* [RFC][PATCH] fork: Don't special case CLONE_NEWPID for process or sessions
@ 2007-10-27 1:49 Eric W. Biederman
[not found] ` <m11wbhuy0z.fsf-T1Yj925okcoyDheHMi7gv2pdwda3JcWeAL8bYrjMMd8@public.gmane.org>
0 siblings, 1 reply; 5+ messages in thread
From: Eric W. Biederman @ 2007-10-27 1:49 UTC (permalink / raw)
To: Linux Containers; +Cc: Oleg Nesterov, Pavel Emelyanov
Given that the kernel supports sys_setsid we don't need a special case
in fork if we want to set: session == pgrp == pid.
The historical (although not 2.6) linux behavior has been to start the
init with session == pgrp == 0 which is effectively what removing this
special case will do.
Is there any reason why we want/need this special case in fork? Or
can we remove it and save some code, make copy_process easier to read
easier to maintain, and possibly a little faster?
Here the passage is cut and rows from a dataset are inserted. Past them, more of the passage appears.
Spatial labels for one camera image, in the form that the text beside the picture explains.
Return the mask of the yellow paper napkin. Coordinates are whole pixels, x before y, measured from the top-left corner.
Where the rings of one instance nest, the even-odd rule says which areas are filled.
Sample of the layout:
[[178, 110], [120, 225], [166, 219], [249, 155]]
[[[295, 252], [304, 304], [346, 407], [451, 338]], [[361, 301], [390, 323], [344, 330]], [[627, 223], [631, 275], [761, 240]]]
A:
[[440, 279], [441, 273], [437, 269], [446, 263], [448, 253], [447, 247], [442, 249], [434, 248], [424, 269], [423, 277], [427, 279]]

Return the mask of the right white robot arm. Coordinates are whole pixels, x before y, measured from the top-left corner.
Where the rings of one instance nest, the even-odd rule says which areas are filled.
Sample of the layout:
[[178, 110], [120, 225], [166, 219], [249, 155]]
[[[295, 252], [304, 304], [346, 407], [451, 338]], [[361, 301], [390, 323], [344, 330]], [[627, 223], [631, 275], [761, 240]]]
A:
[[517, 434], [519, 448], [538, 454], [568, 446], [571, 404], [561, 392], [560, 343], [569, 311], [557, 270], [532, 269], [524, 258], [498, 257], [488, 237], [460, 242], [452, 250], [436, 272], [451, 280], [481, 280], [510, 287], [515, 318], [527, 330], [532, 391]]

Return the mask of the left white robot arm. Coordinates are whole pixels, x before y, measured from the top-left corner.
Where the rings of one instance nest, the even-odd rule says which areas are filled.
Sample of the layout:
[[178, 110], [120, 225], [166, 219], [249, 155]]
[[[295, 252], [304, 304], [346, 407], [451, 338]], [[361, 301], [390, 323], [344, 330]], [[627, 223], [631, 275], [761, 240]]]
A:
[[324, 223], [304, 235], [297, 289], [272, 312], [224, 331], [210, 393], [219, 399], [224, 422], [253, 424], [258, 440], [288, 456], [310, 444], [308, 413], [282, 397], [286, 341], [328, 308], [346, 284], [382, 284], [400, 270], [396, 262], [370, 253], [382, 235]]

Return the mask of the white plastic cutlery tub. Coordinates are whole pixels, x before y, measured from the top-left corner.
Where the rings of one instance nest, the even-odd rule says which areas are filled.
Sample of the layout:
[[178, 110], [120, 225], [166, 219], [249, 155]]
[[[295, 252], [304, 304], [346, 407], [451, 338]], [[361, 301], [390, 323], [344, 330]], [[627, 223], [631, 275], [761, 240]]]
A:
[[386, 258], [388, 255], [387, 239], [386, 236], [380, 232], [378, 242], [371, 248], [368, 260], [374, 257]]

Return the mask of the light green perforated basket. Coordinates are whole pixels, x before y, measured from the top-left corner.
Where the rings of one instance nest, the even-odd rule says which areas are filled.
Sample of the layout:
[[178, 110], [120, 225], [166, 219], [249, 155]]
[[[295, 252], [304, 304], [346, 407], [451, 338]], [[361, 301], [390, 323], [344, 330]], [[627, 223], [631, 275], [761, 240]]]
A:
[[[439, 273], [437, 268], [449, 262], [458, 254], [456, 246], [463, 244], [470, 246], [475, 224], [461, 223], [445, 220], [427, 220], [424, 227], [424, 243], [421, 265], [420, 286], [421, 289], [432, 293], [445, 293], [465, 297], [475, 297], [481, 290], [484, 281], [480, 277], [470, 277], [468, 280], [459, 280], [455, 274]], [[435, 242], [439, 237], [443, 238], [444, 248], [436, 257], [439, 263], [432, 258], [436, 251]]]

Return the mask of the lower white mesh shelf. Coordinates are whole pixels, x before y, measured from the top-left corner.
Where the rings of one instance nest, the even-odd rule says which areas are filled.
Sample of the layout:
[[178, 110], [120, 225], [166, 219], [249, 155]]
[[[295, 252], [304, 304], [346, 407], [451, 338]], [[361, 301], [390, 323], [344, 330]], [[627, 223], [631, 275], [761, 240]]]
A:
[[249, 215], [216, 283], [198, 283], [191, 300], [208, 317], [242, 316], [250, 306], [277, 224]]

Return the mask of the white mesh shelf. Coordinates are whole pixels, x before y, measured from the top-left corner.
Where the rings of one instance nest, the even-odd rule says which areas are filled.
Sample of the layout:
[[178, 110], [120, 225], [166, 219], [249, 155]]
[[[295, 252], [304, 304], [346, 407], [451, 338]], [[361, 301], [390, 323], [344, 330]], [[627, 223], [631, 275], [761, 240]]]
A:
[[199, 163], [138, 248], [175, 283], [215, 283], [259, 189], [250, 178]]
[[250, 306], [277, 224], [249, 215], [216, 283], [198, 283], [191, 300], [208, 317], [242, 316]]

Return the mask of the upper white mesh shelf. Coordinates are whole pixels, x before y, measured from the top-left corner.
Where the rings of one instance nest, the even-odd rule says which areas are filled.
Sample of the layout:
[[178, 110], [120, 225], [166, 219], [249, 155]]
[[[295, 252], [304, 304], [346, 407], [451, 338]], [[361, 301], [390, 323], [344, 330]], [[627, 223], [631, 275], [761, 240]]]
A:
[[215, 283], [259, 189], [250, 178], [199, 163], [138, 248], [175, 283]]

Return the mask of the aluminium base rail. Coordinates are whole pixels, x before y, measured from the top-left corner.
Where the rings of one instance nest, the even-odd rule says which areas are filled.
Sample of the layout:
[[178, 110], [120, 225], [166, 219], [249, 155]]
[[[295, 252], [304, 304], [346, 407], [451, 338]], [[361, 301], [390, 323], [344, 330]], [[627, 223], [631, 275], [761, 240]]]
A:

I know it is a little weird belong to a process groups that isn't
visible in your pid namespace, but it there are no good reasons
why it shouldn't work.
I think making this change makes the interface more flexible,
and general.
Signed-off-by: Eric W. Biederman <ebiederm-aS9lmoZGLiVWk0Htik3J/w@public.gmane.org>
---
kernel/fork.c | 18 +++++-------------
1 files changed, 5 insertions(+), 13 deletions(-)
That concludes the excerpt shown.